▶ [Exercise] Over all lines in the data below, count those holding "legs" and give only the result.
*** Opening of Given data ***
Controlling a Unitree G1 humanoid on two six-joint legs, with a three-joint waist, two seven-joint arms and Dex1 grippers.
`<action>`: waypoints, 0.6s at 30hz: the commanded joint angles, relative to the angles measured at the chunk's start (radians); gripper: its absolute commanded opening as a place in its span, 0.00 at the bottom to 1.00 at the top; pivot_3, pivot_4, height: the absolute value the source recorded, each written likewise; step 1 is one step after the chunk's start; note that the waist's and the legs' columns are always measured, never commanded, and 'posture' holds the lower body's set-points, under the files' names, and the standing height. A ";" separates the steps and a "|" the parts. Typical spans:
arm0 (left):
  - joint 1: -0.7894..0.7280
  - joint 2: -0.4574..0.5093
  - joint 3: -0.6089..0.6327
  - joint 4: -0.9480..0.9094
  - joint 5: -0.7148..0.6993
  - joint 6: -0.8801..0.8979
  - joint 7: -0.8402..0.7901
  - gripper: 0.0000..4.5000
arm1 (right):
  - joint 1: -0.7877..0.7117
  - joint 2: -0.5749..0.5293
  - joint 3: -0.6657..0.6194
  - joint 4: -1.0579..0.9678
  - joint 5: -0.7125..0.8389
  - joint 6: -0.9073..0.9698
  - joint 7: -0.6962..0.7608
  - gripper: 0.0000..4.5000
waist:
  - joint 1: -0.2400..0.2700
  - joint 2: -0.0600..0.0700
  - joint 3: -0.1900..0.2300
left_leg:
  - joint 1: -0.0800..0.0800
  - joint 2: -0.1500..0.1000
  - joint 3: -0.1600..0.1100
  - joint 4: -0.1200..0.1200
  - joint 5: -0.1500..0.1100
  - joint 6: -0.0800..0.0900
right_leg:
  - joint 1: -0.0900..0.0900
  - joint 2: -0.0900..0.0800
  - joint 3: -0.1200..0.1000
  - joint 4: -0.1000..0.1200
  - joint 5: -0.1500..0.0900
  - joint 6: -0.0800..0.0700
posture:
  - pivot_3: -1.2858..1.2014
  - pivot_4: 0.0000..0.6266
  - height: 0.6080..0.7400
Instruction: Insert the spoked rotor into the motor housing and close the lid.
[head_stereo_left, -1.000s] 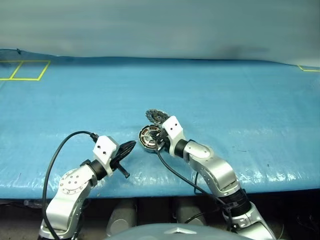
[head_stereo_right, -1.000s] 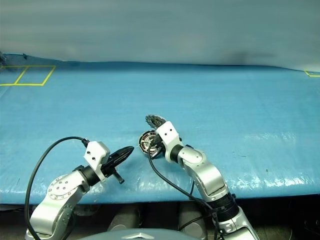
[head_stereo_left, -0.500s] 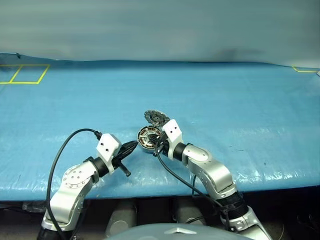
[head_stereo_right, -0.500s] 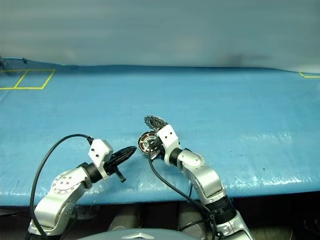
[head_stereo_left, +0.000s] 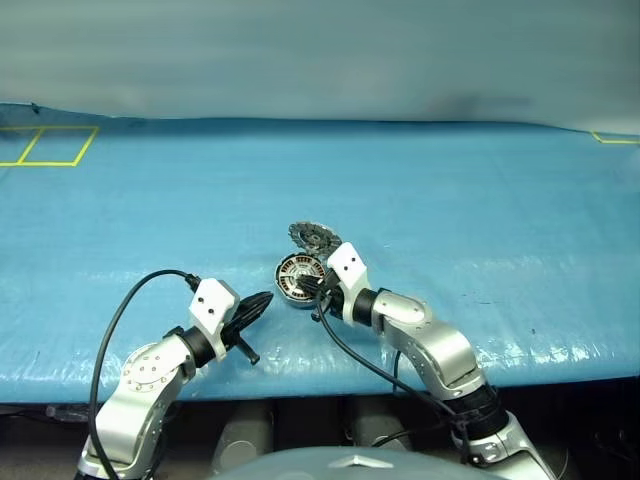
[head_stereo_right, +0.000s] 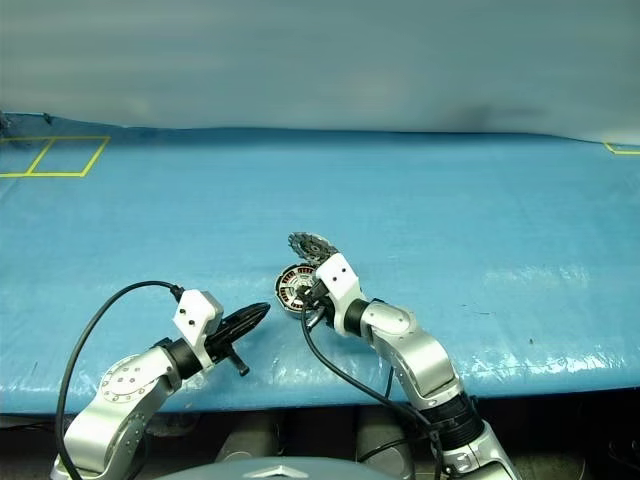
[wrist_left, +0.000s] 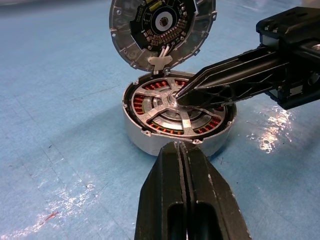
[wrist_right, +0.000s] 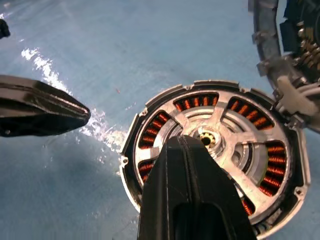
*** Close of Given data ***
▶ [Exercise result] 2